Finton waved a hand over the length of his torso. “I thought about that. Given how much magic is binding me together, I think things would only be that much worse for everyone if I tried to go without. In cases where a magus decided not to use a confactor, only their death stopped the magical transfer. But with me? With that much energy unchecked and death that much harder to come by? Instead of just destroying me, it could level Āzamhān outright.” He shook his head. “We need a confactor if I’m going to try do this.”

“And the vast Olkeli Hoard does not contain a confactor?” Dehn tried to make the question sound contemptuous, but Finton knew the twerg well enough to detect the surprise hidden underneath.

“If it does, I don’t know how to find it,” Finton said.

“Your master would,” Dehn rumbled.

“Yeah,” Finton agreed, looking away from him. “The Examiner would know exactly where it was, what it was situated next to, how long it had been there, and who put it there. Still unnerving every time I see him demonstrate that draconic instinct. If a dragon is nearby and anything enters or leaves their Hoard, they know.”

“A pity your master is not around to help you find what you seek.”

“That would certainly make things easi—” Finton realized too late what Dehn had coaxed out of him. “Stop that.”

Mischief twinkled in Dehn’s eyes. “The last Olkeli dragon takes undisclosed leave of his brood’s prized city and you expect me not to inquire after it?”

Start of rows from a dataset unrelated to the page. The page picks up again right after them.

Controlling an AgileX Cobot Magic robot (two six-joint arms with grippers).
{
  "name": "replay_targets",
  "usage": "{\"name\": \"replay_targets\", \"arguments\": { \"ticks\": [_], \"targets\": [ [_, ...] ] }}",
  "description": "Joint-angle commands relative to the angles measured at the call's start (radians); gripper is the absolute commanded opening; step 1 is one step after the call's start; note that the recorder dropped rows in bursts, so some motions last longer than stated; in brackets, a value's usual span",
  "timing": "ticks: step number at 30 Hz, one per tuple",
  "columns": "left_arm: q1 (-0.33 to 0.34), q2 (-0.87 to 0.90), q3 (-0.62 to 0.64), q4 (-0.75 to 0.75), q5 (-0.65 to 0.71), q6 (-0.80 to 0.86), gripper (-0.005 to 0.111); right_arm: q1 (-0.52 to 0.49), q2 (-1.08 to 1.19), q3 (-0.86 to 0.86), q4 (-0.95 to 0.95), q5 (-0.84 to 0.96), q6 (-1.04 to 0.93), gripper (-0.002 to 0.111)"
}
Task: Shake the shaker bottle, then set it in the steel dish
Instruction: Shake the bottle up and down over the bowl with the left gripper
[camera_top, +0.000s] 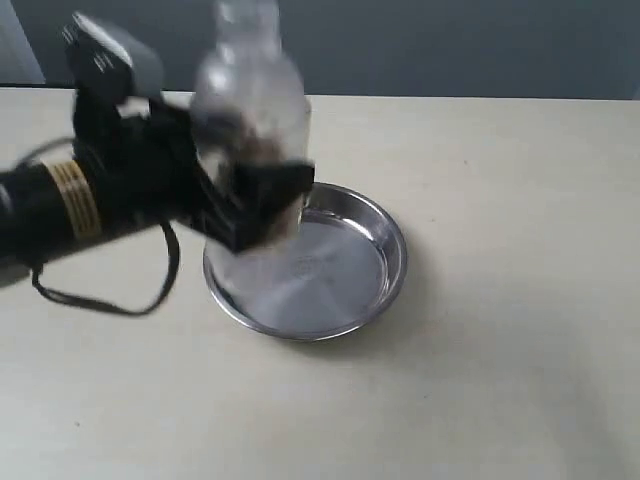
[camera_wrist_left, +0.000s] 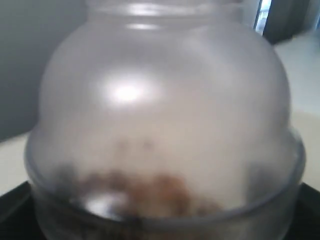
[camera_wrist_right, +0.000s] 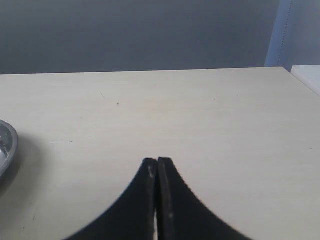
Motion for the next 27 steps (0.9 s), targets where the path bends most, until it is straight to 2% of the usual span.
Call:
{"name": "replay_targets", "arguments": {
  "ticks": [1, 3, 5, 6, 8, 11, 14, 15, 16, 17, 18, 19, 20, 22, 23, 24, 25, 26, 27],
  "targets": [
    [-0.004, -0.045, -0.011, -0.035, -0.218, 0.041, 0.0, -0.004, -0.004, 0.001, -0.003, -0.013, 0.0, -0.001],
    [-0.004, -0.131, -0.082, -0.053, -0.195, 0.041, 0.0, -0.004, -0.004, 0.001, -0.003, -0.013, 0.0, -0.001],
    [-0.004, -0.183, -0.128, -0.046, -0.004, 0.043, 0.0, -0.004, -0.004, 0.001, -0.003, -0.013, 0.0, -0.001],
    [-0.004, -0.163, -0.113, -0.027, 0.065, 0.028, 0.0, -0.004, -0.004, 0.001, -0.003, -0.013, 0.0, -0.001],
    [-0.004, -0.061, -0.044, -0.015, 0.115, -0.009, 0.0, -0.004, -0.004, 0.001, -0.003, -0.013, 0.0, -0.001],
    [-0.004, 0.043, 0.034, -0.004, -0.022, -0.017, 0.0, -0.004, -0.004, 0.001, -0.003, -0.013, 0.0, -0.001],
    [-0.004, -0.031, -0.015, -0.021, -0.206, -0.011, 0.0, -0.004, -0.004, 0.001, -0.003, -0.013, 0.0, -0.001],
    [-0.004, -0.08, -0.056, -0.023, -0.21, -0.011, 0.0, -0.004, -0.004, 0.001, -0.003, -0.013, 0.0, -0.001],
    [-0.004, -0.116, -0.089, -0.018, -0.176, -0.006, 0.0, -0.004, -0.004, 0.001, -0.003, -0.013, 0.0, -0.001],
    [-0.004, -0.15, -0.127, 0.001, -0.01, -0.007, 0.0, -0.004, -0.004, 0.001, -0.003, -0.013, 0.0, -0.001],
    [-0.004, -0.127, -0.118, 0.013, 0.054, -0.013, 0.0, -0.004, -0.004, 0.001, -0.003, -0.013, 0.0, -0.001],
    [-0.004, -0.039, -0.057, 0.025, 0.098, -0.041, 0.0, -0.004, -0.004, 0.001, -0.003, -0.013, 0.0, -0.001],
    [-0.004, -0.004, -0.025, 0.023, 0.084, -0.043, 0.0, -0.004, -0.004, 0.001, -0.003, -0.013, 0.0, -0.001],
    [-0.004, 0.017, -0.014, 0.048, -0.07, -0.037, 0.0, -0.004, -0.004, 0.001, -0.003, -0.013, 0.0, -0.001],
    [-0.004, -0.058, -0.062, 0.028, -0.198, -0.037, 0.0, -0.004, -0.004, 0.001, -0.003, -0.013, 0.0, -0.001],
    [-0.004, -0.105, -0.089, 0.02, -0.226, -0.037, 0.0, -0.004, -0.004, 0.001, -0.003, -0.013, 0.0, -0.001],
    [-0.004, -0.169, -0.141, 0.024, -0.12, -0.018, 0.0, -0.004, -0.004, 0.001, -0.003, -0.013, 0.0, -0.001],
    [-0.004, -0.147, -0.131, 0.032, 0.022, -0.013, 0.0, -0.004, -0.004, 0.001, -0.003, -0.013, 0.0, -0.001],
    [-0.004, -0.095, -0.096, 0.03, 0.101, -0.013, 0.0, -0.004, -0.004, 0.001, -0.003, -0.013, 0.0, -0.001]
  ]
}}
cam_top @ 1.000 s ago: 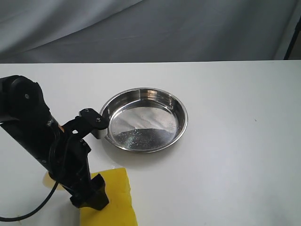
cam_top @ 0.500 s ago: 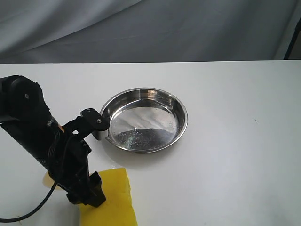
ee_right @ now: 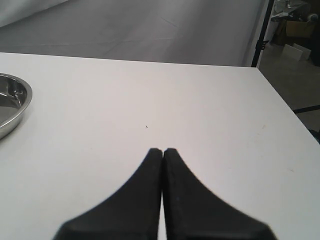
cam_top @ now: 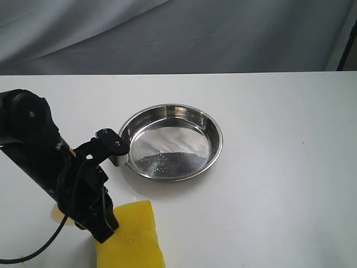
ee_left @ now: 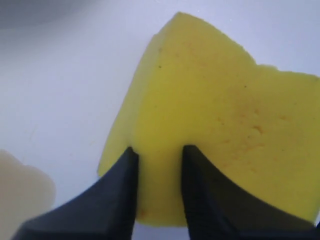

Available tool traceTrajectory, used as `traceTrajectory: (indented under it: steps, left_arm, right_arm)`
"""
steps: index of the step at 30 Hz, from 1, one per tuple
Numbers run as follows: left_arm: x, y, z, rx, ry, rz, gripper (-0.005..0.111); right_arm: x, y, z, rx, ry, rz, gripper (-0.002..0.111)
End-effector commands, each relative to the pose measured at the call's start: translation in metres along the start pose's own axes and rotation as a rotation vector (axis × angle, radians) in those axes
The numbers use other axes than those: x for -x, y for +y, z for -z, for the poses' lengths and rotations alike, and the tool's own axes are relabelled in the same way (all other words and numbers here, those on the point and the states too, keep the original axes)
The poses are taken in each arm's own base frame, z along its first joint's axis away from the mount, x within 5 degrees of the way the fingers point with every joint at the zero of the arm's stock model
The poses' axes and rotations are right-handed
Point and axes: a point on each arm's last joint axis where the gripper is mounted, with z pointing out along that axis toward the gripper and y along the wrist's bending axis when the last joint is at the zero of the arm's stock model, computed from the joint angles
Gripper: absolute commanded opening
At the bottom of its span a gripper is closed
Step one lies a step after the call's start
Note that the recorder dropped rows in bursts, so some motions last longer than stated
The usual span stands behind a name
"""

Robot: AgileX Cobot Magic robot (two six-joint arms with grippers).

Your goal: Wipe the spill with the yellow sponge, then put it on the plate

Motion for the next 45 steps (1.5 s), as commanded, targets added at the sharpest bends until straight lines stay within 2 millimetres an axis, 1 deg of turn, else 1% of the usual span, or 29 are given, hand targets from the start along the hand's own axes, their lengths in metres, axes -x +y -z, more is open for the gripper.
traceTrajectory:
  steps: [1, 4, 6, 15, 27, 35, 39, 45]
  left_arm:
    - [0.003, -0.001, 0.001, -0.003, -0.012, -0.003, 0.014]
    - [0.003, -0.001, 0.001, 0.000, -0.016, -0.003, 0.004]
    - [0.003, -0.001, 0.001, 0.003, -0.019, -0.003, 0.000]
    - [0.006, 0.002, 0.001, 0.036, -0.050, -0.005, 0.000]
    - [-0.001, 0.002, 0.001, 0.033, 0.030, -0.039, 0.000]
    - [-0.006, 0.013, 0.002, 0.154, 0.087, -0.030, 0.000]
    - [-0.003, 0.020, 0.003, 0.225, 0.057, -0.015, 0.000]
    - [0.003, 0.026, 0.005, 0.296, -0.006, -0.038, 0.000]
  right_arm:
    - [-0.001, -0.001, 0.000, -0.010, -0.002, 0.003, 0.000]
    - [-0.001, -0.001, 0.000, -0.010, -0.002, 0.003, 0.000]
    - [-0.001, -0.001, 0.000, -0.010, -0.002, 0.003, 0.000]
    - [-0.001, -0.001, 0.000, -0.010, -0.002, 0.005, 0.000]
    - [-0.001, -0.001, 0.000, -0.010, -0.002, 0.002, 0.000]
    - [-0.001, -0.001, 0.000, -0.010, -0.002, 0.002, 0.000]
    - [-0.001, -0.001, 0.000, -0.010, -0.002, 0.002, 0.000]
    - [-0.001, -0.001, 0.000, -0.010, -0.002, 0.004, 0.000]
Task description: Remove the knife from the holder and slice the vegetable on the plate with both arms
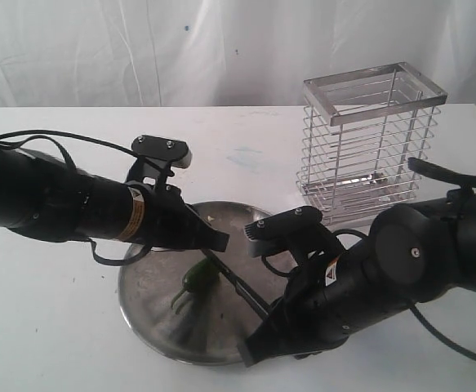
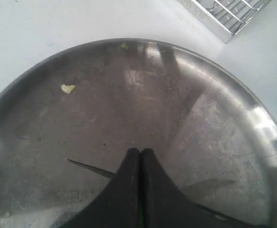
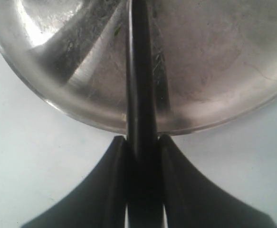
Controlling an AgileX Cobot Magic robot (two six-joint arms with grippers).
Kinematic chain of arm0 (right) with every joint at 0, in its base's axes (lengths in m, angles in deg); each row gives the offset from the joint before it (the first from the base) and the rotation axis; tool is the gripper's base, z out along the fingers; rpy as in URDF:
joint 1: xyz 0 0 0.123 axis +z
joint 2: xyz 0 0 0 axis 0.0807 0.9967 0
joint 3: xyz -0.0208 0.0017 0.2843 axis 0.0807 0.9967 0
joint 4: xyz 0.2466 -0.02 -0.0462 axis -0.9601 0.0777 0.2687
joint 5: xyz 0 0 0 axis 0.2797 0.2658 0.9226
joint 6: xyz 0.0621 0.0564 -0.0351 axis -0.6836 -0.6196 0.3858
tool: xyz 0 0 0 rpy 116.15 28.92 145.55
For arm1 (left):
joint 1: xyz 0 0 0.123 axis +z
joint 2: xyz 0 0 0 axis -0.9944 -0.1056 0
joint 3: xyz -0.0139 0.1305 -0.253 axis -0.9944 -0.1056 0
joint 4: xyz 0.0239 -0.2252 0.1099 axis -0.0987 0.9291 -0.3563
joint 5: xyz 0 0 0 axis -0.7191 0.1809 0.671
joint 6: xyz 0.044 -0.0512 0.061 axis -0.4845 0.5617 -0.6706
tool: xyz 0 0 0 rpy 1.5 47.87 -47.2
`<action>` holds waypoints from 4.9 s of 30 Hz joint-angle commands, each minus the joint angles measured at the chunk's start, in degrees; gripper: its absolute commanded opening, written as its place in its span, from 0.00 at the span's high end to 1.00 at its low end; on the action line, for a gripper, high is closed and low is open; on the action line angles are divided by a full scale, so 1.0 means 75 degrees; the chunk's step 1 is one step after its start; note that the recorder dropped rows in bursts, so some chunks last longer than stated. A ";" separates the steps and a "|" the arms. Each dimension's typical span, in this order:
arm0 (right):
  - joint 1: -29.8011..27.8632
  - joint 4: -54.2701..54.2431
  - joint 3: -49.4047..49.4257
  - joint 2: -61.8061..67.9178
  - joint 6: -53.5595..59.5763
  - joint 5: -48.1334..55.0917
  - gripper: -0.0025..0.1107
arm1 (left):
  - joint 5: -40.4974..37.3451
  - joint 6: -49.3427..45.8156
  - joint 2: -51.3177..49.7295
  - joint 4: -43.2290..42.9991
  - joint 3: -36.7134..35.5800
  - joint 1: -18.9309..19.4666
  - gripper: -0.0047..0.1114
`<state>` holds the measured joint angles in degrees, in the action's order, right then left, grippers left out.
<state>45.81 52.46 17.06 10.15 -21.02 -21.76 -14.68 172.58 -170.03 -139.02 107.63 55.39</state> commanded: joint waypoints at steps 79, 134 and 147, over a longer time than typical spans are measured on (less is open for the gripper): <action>0.0012 -0.0196 -0.0368 0.0849 0.0041 -0.0050 0.98 | -0.0327 -0.0998 -0.1410 0.0114 0.0381 -0.0012 0.96; 0.0012 0.0007 -0.1314 0.1591 0.0225 0.0516 0.98 | -0.0218 -0.0706 -0.0322 -0.0255 -0.0071 0.0739 0.96; 0.0012 0.0007 -0.1314 0.1726 0.0225 0.0504 0.98 | 0.0235 -0.1406 -0.0581 0.0582 -0.0035 0.0739 0.96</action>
<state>45.81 52.43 7.60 22.87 -20.02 -18.29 -12.97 162.63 -174.62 -135.02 107.17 60.72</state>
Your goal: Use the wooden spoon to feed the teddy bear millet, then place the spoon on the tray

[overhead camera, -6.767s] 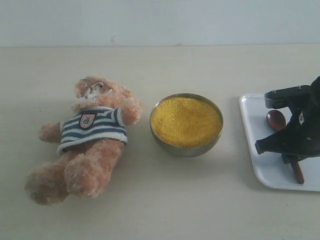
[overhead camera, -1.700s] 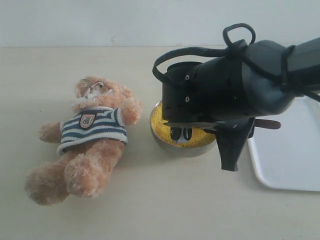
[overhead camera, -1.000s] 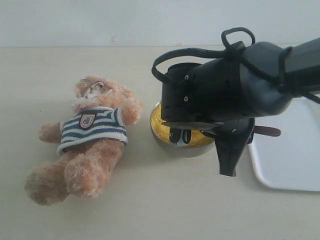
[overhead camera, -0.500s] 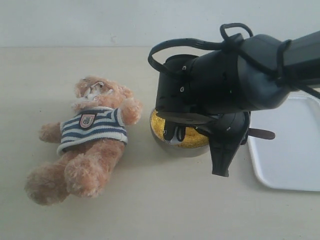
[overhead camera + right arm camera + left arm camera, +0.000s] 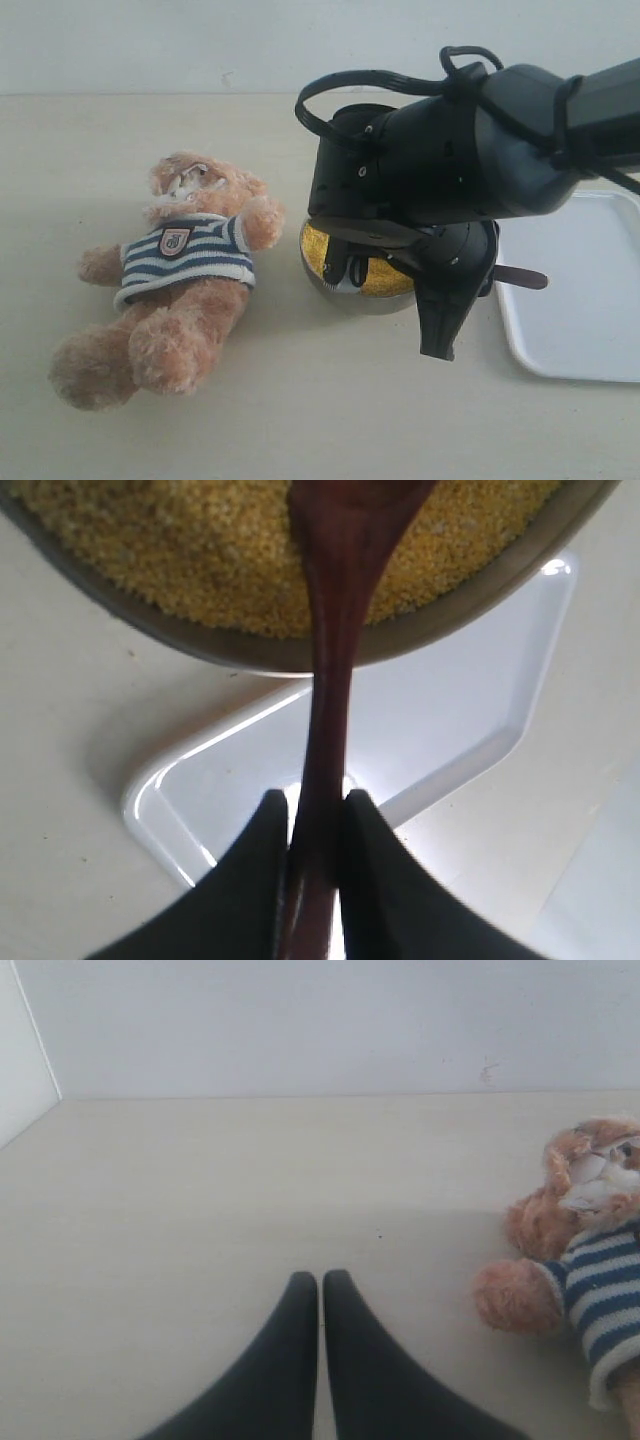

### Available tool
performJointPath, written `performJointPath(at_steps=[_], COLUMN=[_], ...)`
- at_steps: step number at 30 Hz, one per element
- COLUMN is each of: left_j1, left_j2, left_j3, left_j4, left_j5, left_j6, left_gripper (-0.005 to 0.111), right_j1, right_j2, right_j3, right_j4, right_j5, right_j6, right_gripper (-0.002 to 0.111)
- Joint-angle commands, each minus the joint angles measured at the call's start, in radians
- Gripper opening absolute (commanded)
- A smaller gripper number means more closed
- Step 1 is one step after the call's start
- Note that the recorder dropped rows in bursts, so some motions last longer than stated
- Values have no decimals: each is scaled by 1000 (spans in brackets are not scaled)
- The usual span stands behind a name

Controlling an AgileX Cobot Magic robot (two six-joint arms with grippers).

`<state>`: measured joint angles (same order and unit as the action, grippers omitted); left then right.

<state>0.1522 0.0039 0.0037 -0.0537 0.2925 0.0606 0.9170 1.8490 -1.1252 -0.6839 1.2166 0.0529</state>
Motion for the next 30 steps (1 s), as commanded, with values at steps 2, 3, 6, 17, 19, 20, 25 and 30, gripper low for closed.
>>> performJointPath(at_steps=[2,3,6,17,19,20,25,30], left_j1=[-2,-2,-2,-2,-2,-2,-2,-2], left_j2=[-4,-4,-4,-4,-4,-4,-4,-4], left_j3=[-4,-4,-4,-4,-4,-4,-4,-4], left_j4=[2,2,2,2,2,2,2,2], left_j5=[-5,-5,-5,-5,-5,-5,-5,-5], left_j6=[-4,-4,-4,-4,-4,-4,-4,-4], left_gripper=[4,4,4,4,4,4,4,4], right_j1=[0,0,0,0,0,0,0,0], right_j2=[-1,-1,-1,-1,-1,-1,-1,-1], right_j3=[-6,-6,-6,-6,-10,-16,-77,-115], right_j4=[24,24,24,24,24,25,70,105], right_j5=[5,5,5,5,5,5,5,5], right_j6=[-12,-12,-12,-9,-9,-7,-20,-43], right_gripper=[-1,-1,-1,-1,-1,-1,-1,-1])
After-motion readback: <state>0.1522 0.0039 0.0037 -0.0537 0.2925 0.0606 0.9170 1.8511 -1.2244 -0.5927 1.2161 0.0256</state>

“I never said he left the city. He disappears to be alone all the time. I can almost never find him myself. I always have to wait for him to come find me. It’s not unusual.”

Dehn shook his head. “You and I both know that this absence feels different. He’s gone somewhere. I can imagine few things that would entice him to leave.”

Finton frowned, his frustration with his master’s absence warring with both his loyalty and his desire to avoid a dragon’s wrath. He had long since acclimated to Jankinolkelizont’s sporadic and unpredictable appearances, but never before had so much time passed between them. Wherever he had disappeared to, Finton grew certain that his master was no longer in Olkelban. “I checked some of his usual retreats, but either he wasn’t there or he was well-masked.”

Dehn took the news in with a slow nod. Finton wondered what other pieces of information and gossip the mystic might have been weaving together with what he’d just been told. To call the tension between Dehn and Jankinolkelizont a power struggle overstated it by several orders of magnitude, but it was the best description Finton had.

Spurred by a sudden desire to move on from the topic of his master, Finton said, “For now, let’s assume the Hoard doesn’t have one. Do you think they might have one in Āzamhān already, maybe without even realizing it?”

Creases appeared in Dehn’s forehead as he gave the matter consideration. “Doubtful. Albiz magi would have been well-suited to their creation and even those not trained in working magic would likely recognize a confactor’s importance, but there have been no albiz magi since Alour-Tan. Such magi would have been the ones to possess any confactor belonging to Āzamhān.”

“Where else can I look, then?”

“Something so prized and potent, even in the absence of a magus trained in its use, would not be possessed lightly,” Dehn rumbled. “Rulers may yet possess them, or perhaps a rare few among the mystics scattered around the world, but all will be loath to part with them.”

“I haven’t heard of anyone other than you and me in the area with the kind of knowledge or training to make use of one. Rulers, though…” It stood to reason that any ruler would want to keep close tabs on the magically-inclined within their territory, even calling upon their services the way Jankinolkelizont did with him. None boasted even a fraction of Finton’s power or he would have long since sought them out, but the lesser peers of practitioners like Dehn would be of great use to rulers. Rulers who, not so long ago, had rallied to Olkelban’s defense. “I wonder.”

The greatest of Olkelban’s neighbors lay to the southwest and north. The southwestern power, Jabian’s Kingdom, had devoted a sizable contingent of troops to Olkelban’s defense, only to see those troops massacred by crazed victs and an army of revenants. Finton knew little about the Jabianites, though prevailing sentiment indicated a proclivity for violent solutions over diplomacy. “If a man such as Jabian had a confactor, would he be able to resist putting it to use at the first opportunity?” Finton asked.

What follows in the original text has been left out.